* What is expected: From the data underneath, reproduce exactly the stretch that begins at the line with "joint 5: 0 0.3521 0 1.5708" and ends after the line with "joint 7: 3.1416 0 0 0".

** Provided data follows **

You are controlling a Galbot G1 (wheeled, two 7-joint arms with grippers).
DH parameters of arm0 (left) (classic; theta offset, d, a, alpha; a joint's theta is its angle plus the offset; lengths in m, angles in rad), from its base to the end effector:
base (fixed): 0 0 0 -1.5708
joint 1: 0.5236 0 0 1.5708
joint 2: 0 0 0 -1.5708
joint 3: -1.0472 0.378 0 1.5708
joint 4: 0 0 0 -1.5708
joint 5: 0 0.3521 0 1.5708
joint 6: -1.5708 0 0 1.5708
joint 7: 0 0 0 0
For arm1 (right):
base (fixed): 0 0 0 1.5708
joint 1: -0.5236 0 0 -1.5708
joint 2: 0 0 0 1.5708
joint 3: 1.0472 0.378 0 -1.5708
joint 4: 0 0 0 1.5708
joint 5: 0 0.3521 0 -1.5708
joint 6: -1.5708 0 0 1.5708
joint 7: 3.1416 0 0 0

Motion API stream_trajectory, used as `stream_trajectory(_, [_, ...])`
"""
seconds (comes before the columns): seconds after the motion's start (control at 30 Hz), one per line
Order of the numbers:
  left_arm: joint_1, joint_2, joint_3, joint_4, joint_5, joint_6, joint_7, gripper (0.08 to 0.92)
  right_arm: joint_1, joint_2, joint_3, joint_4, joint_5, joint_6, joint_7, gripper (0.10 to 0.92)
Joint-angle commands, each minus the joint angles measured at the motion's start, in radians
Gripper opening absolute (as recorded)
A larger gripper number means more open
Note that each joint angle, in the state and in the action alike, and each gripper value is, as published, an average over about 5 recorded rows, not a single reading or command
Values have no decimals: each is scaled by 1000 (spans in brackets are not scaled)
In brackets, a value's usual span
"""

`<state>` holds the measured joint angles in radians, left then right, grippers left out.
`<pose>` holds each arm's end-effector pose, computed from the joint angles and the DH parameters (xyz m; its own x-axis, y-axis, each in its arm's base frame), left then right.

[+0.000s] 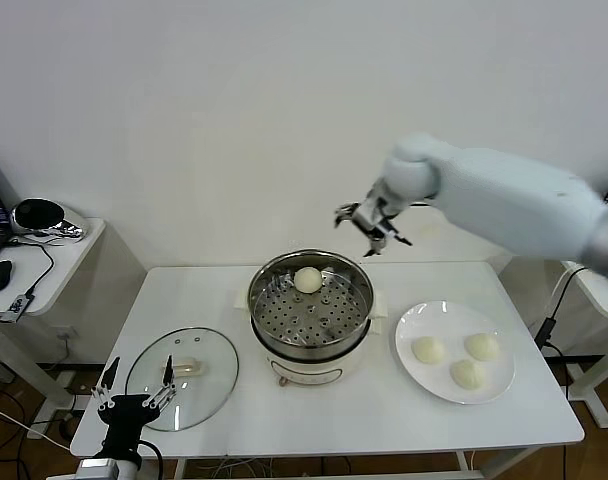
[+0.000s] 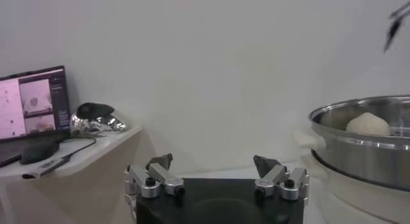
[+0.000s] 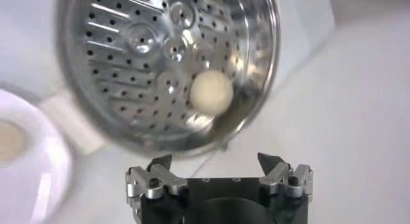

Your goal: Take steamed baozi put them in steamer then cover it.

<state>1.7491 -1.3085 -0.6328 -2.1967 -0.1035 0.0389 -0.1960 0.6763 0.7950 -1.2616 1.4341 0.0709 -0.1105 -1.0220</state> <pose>0.1147 0.0746 -0.3036 -0.9884 -0.1327 0.0743 -0.1171 0.9758 0.1845 0.5477 -0.0550 0.0092 -0.4132 -0.1813 0.8924 -0.7549 -0.4799 -0.4470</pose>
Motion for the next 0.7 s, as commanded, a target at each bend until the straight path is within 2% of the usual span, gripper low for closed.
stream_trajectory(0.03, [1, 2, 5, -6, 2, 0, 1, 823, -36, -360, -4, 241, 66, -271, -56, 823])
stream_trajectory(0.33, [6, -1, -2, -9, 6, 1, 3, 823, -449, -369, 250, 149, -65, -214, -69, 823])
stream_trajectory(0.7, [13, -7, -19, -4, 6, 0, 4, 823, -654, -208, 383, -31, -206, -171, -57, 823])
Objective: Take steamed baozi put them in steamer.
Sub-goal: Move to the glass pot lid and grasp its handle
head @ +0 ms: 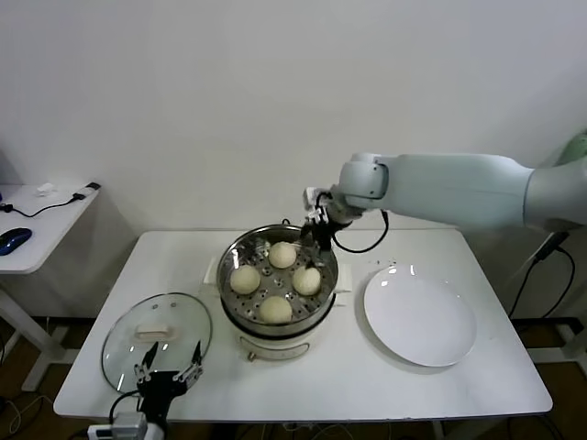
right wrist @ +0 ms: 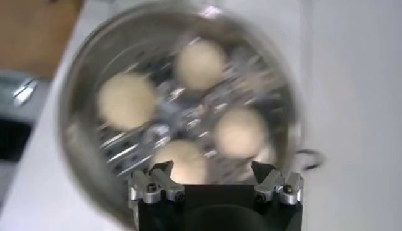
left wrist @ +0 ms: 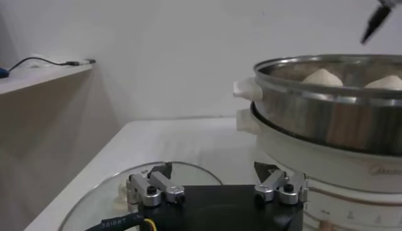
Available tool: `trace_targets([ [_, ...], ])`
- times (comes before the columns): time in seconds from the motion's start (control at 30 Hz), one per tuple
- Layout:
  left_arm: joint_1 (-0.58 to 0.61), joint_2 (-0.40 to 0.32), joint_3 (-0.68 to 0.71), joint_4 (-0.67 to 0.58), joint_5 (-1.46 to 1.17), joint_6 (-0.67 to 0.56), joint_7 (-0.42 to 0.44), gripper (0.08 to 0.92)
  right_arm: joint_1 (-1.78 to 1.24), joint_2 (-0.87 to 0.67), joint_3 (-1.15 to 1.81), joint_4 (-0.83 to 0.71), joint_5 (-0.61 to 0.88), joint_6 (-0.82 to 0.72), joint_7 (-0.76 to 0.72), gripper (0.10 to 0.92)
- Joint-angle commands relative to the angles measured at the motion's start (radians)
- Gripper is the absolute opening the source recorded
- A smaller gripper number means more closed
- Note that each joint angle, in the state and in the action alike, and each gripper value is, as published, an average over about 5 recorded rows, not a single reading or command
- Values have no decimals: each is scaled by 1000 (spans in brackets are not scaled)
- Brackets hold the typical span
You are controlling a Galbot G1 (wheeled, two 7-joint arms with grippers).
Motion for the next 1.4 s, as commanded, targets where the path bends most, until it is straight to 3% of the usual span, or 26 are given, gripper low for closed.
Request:
trace_targets([
  [0.03, -4, 3, 1, -18, -79, 25, -2, 823, -208, -133, 474, -118, -57, 64, 391, 823],
  [0.2, -27, 12, -13, -24, -91, 5, 8, 823, -382, -235, 686, -47, -133, 80, 508, 823],
  [0.37, -58, 20, -38, -2, -93, -42, 7, 823, -764, -342, 1050, 76, -163, 109, 678, 823],
  [0.63, -77, 33, -25, 12, -91, -47, -24, 823, -1405, -418, 1593, 212, -267, 238, 692, 823],
  [1.03, -88, 57, -55, 64, 131, -170, 8, 823, -1976, -163, 2031, 293, -381, 509, 581, 823],
  [1.27, -77, 49, -62, 102, 293, -255, -70, 823, -2105, 0, 2095, 279, -445, 577, 551, 823],
  [1.4, -70, 60, -74, 144, 599, -319, -215, 823, -2148, 49, 2093, 272, -491, 586, 568, 823],
])
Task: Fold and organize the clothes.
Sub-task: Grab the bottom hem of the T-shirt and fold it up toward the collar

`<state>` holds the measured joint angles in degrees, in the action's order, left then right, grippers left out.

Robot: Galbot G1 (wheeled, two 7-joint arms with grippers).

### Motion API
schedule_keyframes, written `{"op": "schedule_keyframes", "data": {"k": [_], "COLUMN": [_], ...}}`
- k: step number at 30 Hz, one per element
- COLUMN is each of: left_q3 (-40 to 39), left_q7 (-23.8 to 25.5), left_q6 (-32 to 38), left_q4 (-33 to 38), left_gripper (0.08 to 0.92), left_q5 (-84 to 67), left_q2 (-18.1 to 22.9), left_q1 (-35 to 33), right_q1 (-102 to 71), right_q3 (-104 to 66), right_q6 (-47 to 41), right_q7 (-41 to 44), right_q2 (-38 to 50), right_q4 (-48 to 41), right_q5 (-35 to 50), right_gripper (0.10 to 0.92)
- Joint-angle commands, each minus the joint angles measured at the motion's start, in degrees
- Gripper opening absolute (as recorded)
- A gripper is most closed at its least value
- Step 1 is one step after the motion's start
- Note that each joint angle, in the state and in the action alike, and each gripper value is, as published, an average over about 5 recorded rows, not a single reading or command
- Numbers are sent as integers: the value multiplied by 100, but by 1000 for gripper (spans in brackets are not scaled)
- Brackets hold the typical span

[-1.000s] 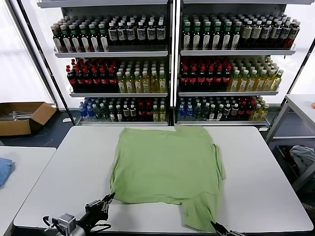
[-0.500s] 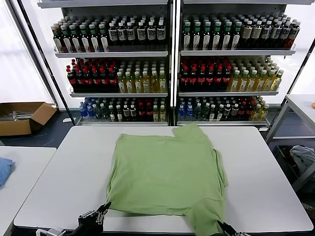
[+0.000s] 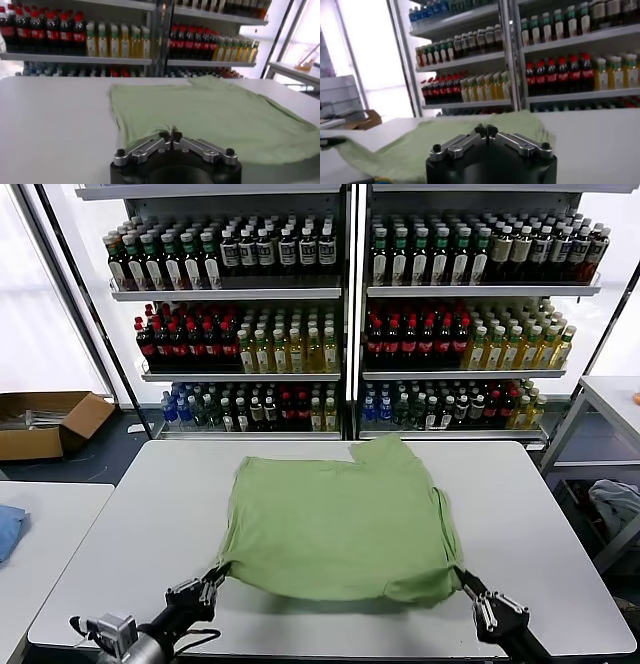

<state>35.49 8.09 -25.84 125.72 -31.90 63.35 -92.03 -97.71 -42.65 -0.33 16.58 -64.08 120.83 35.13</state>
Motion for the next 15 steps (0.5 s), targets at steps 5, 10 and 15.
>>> {"op": "schedule_keyframes", "data": {"k": [5,10,15], "left_q3": [-423,-786,-1175], "left_q7": [-14,-9,19], "left_q6": [93,88,114], "left_q4": [-1293,-1825,-2377], "left_gripper": [84,84,87], "left_q5": [-623,-658,-485], "left_q2": [-196,-179,-67], "left_q1": [1557,2148,2647], "right_q1": [1730,2362,2910], "right_q3": [552,923,1460], "right_q6": [-122,-162,-233], "right_q7": [-680,-797,-833], "right_q2": [140,195,116], "right_q4": [-972,-1465,-2124], "right_q5": [11,-327,-1191], "right_gripper": [107,107,157]}}
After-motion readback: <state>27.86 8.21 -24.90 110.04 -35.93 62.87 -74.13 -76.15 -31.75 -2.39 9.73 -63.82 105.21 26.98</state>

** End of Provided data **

* Reply to the exercise:
joint 5: 0 0.3521 0 1.5708
joint 6: -1.5708 0 0 1.5708
joint 7: 0 0 0 0
For arm1 (right):
base (fixed): 0 0 0 1.5708
joint 1: -0.5236 0 0 -1.5708
joint 2: 0 0 0 1.5708
joint 3: 1.0472 0.378 0 -1.5708
joint 4: 0 0 0 1.5708
joint 5: 0 0.3521 0 -1.5708
joint 6: -1.5708 0 0 1.5708
joint 7: 3.1416 0 0 0

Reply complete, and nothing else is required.